J'aurais dû prévenir Aldéric pour qu'il s'occupe du restaurant. C'est long, parfois, sortir d'un hôpital, même quand on est en santé. Aldéric a toujours été pratique, sans lui, nous ne serions peut-être pas en vie, une tête de pioche. Léo est pareil. Qu'il empaille un hibou ou un caribou, faut pas chercher à lui donner de conseils : il suit son inspiration. J'aurais dû laisser Marise lire mon premier cahier.
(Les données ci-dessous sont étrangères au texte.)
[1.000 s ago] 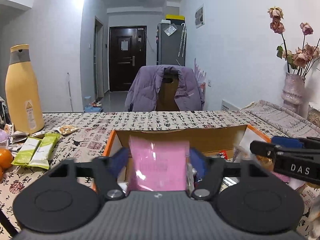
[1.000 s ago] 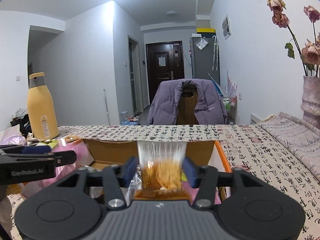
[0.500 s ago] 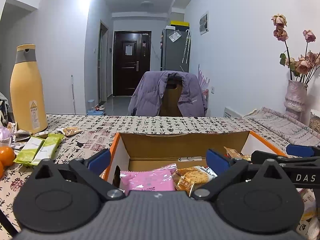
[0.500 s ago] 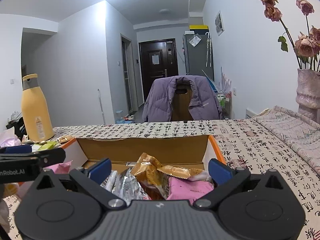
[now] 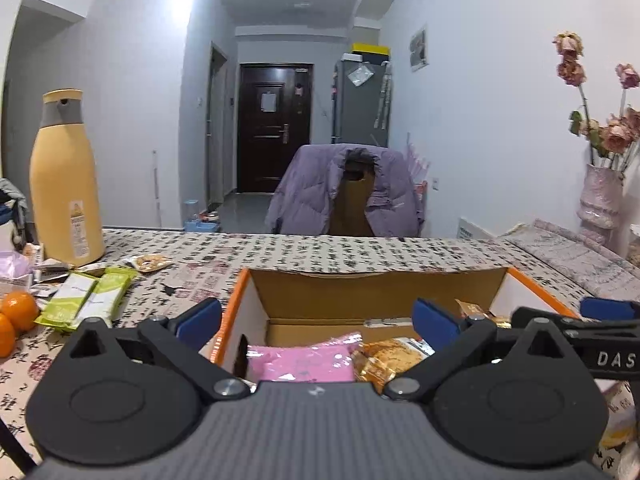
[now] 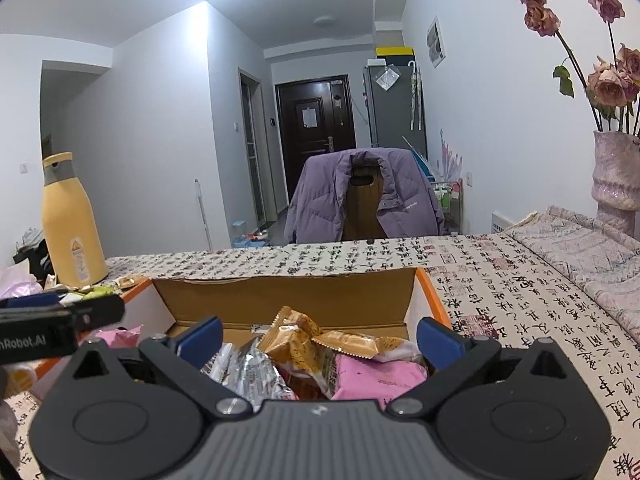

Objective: Organize snacks
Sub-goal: 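Move both tools back from the box to the remaining golden packets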

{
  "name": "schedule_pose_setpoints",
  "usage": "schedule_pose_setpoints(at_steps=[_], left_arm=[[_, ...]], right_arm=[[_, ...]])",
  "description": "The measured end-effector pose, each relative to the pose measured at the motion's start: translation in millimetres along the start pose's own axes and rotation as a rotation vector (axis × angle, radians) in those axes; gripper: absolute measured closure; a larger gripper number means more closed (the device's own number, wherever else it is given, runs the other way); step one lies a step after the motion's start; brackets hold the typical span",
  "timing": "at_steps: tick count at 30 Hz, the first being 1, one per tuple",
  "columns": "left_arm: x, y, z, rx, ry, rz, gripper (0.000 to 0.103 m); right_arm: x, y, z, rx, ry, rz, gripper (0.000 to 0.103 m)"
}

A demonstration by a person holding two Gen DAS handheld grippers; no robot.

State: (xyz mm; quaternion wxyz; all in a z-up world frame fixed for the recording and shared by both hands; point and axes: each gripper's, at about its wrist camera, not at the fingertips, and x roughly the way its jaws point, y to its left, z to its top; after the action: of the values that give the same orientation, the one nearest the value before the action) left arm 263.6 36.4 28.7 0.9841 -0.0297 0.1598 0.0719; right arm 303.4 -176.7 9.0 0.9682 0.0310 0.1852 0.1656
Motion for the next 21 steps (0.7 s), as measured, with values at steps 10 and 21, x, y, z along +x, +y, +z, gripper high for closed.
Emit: schedule_pose_setpoints(at_steps=[10, 21], left_arm=[[-23, 6, 11, -0.014, -0.006, 0.025, 0.0], [-61, 13, 1, -0.004, -0.004, 0.011, 0.0]], right_arm=[[-25, 10, 11, -0.031, -0.032, 0.0, 0.0], [-60, 22, 5, -0.053, -0.027, 0.007, 0.0]])
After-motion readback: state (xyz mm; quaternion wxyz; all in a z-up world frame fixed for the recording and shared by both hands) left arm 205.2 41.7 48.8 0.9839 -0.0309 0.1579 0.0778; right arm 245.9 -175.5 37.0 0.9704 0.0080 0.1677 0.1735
J'ai mal au cœur, c'est à cause de ce maudit autobus à pétrole aussi. Quand on est assis derrière, dans un des bancs du fond, c'est le coup du malaxeur... Léo, c'est moi que tu devrais empailler. Je vais me faire hara-kiri, tu auras moins de travail. Je veux que tu me places assis sur une chaise de cuisine, dans ta vitrine. Quand Martyr mourra, tu l'empailleras aussi, c'est mon meilleur ami. Tu lui mettras du trèfle dans les oreilles, il adore le trèfle et le chèvrefeuille. Non. Attends. Je vais aller en Espagne plutôt. Je suis jeune encore, je me ferai torero, on dit que El Cordobès veut abandonner, je vais le remplacer dans l'arène, je ferai crier les foules et plier les genoux à la bête, et si, par mégarde, un jour, une corne mal limée me perfore l'intestin, tu sais ce qui te reste à faire...
U
Qu'est-ce qu'ils ont donc à me laisser poireauter comme un immigré dans leur salle d'examens ? Ou Marise est très mal. Ou on ne s'est pas compris. Deux internes et trois infirmières sont venus me poser les mêmes questions stupides.
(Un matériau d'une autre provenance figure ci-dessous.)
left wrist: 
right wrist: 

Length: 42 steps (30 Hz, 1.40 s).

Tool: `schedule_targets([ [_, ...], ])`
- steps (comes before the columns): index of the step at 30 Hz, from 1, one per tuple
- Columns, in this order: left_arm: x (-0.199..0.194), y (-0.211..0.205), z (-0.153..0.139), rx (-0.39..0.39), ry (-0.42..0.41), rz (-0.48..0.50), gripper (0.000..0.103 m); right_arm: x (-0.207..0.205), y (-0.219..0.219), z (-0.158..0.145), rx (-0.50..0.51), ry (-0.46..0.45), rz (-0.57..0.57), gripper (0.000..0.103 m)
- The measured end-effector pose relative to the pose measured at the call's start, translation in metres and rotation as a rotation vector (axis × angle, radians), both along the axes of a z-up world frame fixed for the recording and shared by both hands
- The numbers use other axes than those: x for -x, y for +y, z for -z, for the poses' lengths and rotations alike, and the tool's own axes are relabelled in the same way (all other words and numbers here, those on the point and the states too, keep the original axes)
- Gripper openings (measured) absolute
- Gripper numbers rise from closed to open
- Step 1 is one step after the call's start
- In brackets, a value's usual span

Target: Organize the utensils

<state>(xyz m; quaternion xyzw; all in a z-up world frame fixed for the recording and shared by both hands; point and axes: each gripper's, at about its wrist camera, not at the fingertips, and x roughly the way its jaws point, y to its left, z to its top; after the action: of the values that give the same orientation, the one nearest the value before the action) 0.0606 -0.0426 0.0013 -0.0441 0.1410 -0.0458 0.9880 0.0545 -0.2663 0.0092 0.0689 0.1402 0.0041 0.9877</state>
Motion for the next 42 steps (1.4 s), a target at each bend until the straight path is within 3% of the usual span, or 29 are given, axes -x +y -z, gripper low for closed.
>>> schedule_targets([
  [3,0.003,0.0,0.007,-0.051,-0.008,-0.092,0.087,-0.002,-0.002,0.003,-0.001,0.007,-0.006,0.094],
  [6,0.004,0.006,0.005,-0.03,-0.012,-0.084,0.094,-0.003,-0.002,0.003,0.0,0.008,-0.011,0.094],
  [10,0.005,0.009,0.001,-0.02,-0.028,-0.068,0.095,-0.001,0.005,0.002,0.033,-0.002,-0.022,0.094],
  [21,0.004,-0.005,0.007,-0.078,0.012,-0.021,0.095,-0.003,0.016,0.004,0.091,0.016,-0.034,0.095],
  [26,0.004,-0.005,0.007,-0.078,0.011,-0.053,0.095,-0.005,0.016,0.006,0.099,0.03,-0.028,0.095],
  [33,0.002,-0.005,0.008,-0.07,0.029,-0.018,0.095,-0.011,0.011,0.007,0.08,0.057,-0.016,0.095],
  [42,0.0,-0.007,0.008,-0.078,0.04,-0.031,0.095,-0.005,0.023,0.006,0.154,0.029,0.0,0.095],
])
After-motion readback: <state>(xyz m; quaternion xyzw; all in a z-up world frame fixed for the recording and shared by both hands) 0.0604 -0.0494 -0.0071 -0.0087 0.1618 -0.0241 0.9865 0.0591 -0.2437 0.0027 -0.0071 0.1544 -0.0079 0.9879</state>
- You are sure she is here ?
- Where did the accident occur ?
- What was the name of the ambulance ?
- You say : Marise Doucet or Marise Galarneau... Wait here , we will check again but I can't seem to find a file...
Ou peut-être est-elle morte ? C'est cela : déjà le fourgon de la morgue l'a emportée, on ne garde pas les cadavres longtemps dans des endroits aussi propres. Les nurses au comptoir ricanent entre elles en se racontant des histoires d'homme probablement. Elles mangent des cubes de sucre. Ça doit être du L.S.D., tout le monde en prend ces jours-ci, pour voir la vie en couleur.